Lo único que perturba mi mente es cómo llegar a Key Biscayne. No deseo alquilar un auto por una mañana, el transporte público no es una gran opción, no quiero ni pensar lo que me puede costar un taxi. ¿UBER? Ni siquiera tengo la app descargada. 25 km aproximadamente me separan del estadio en Crandom Park. Son las 6.30 am, no sé si es el sueño o qué pero miro la bicicleta para huéspedes del Urbanica Hotel. ¿En serio vas a ir en bici? ¿En esa bicicleta de paseo estilo inglés? 25 de ida, 25 de vuelta, dos puentes kilométricos, el Downtown, Brickell, el tránsito, la bicisenda. Demencial. Es para mí.

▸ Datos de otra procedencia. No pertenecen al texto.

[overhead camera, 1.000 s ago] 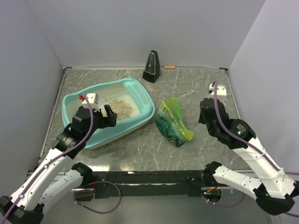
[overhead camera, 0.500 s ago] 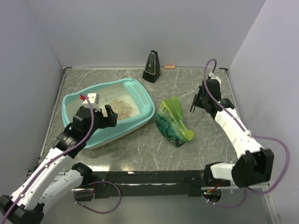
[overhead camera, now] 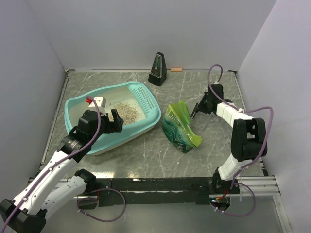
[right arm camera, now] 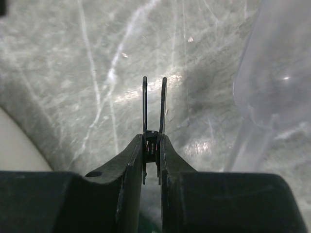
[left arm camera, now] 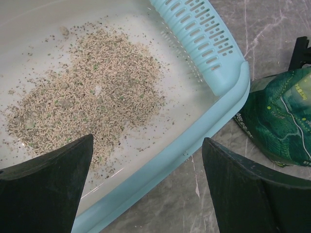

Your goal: Fill the litter box with clean litter

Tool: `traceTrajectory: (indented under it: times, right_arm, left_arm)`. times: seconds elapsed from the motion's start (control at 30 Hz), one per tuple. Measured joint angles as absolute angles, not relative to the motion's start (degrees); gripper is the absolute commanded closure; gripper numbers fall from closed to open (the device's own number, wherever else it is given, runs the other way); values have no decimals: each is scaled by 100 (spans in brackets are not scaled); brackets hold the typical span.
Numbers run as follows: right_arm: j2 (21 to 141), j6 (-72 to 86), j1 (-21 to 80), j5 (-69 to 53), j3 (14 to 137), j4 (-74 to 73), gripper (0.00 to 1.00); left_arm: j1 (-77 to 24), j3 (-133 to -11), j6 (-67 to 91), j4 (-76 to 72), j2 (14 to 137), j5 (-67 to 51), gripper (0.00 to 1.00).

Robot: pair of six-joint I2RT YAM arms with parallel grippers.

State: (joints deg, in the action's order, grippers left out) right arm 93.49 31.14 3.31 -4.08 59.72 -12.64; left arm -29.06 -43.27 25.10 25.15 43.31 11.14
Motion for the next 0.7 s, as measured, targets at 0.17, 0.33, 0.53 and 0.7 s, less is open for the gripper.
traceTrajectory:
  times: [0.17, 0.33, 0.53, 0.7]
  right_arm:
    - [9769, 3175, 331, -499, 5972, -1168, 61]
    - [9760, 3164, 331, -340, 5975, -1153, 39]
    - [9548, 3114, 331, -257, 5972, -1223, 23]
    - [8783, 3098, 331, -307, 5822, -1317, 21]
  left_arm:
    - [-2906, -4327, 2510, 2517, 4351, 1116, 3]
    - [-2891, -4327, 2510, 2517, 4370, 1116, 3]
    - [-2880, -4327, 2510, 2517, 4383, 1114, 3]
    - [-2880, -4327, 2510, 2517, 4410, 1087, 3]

A eso de las 10:00 arranco la pedaleada. Disfruto el paisaje y siento que descubro otra Miami. Me olvido de la distancia. El sol se siente, pero no tanto como lo sentiré después en la tribuna del estadio. La brisa del mar, el puerto, los edificios, el estadio de Miami Heat con la cita para esa misma noche. Vuelvo a enfocarme en mi partido. Y pedaleo. Después de Rickenbacker Causeway y el segundo puente ya me siento “El Pájaro”, aquel personaje de la obra “El amateur” que pedalea y pedalea; ya creo escuchar la gente que me alienta para llegar a la meta. Debo reconocerlo estoy cansado, transpirado, el calor del mediodía se hace más pesado. No sé si por efecto del mismo, equivoco el camino y me meto en el estacionamiento del parque, sumando un par de kilómetros al trayecto original. Pero llego, finalmente llego. Le pongo el candado a la bici, aún cuando los del hotel me dijeron que nadie toca nada que no sea suyo, cosa que comprobé con una simple gorrita que esperaba su dueño sobre un pilar dentro del complejo del estadio.

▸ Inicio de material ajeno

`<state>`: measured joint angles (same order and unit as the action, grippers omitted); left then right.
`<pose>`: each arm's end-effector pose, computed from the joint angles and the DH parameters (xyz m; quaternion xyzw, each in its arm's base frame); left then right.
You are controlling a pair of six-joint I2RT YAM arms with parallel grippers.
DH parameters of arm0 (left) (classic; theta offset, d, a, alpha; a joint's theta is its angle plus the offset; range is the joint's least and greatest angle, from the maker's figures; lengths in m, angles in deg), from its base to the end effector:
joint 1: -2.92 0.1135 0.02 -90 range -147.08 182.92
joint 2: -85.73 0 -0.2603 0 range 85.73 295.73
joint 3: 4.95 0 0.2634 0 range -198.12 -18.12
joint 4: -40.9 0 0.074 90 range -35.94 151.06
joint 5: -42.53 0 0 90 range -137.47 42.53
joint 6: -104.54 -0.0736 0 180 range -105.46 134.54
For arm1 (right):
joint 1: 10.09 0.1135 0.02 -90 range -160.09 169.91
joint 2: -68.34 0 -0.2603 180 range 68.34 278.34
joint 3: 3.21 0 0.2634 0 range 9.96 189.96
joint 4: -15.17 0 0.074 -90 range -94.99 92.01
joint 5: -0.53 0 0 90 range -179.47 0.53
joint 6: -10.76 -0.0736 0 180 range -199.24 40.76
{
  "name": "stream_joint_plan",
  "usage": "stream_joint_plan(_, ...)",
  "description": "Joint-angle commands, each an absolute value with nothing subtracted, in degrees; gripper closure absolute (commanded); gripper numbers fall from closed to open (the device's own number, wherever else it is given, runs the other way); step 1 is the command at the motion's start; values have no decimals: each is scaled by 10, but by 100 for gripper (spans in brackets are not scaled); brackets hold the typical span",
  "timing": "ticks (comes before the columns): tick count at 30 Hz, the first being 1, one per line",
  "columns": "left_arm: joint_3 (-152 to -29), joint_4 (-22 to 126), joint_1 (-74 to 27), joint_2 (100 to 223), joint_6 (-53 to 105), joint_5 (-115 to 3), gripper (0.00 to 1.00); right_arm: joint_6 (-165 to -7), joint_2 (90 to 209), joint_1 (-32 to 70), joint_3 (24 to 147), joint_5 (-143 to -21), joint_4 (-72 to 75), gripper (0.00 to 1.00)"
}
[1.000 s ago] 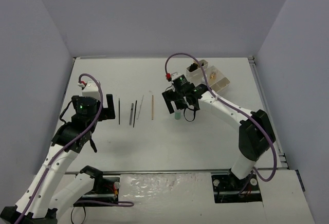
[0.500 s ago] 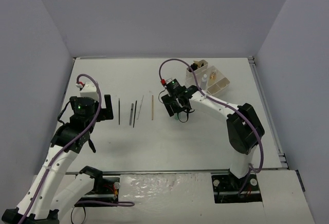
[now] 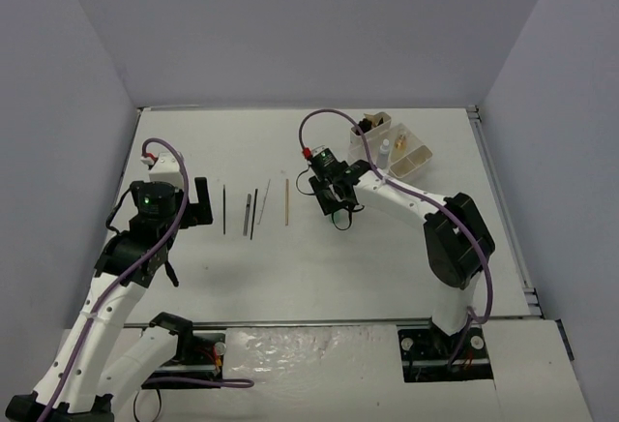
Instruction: Organize the makeup
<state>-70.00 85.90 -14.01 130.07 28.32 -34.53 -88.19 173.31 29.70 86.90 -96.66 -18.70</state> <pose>0.2086 -0.0463 0.3286 -0.0382 0.8361 -0.0515 0.5449 0.3431 0.2737 0.1869 -0.2270 0.9063 0.0917 0.3446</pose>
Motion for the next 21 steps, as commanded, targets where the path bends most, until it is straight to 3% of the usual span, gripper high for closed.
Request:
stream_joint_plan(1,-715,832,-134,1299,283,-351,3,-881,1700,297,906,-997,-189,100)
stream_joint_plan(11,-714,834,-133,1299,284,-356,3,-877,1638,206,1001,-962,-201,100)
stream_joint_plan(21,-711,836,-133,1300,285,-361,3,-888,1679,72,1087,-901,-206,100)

Llego temprano. Tengo un rato para disfrutar del ambiente del tenis, del glamour de las marcas y de esa gente que pertenece y esa otra que quiere pertenecer aunque más no sea por un instante. Qué raro es el ser humano.
De a poco, los invitados a la cita abandonan los stands y el patio de comidas, para mudar su humanidad al estadio. Me siento en la butaca. Me debato sobre a quién alentar. Salen a la cancha Roger y Rafa. Entran en calor, literalmente porque la temperatura ambiente no para de subir y a mí me cuesta imaginar lo que debe ser estar parado sobre ese cemento. Despliegan su magia desde ese instante y yo siento que todo el esfuerzo valió la pena. Veo a dos de los más grandes tenistas de todos los tiempos intercambiar golpes con una calidad y velocidad extraordinarios. Batallan contra el clima y el adversario. Luego de 1h 34m, Federer abraza la victoria y alza el trofeo. El confeti inunda la imagen y yo me llevo unas buenas tomas fotográficas para el recuerdo. ¡Como si hicieran falta! ¡Jamás olvidaré ese día! Sobre todo porque todavía me faltan 25 km de vuelta.
*Por Esteban Goldammer
Publicista, escritor y viajero. Autor de Relatos de un HDP que viaja gratis por el mundo.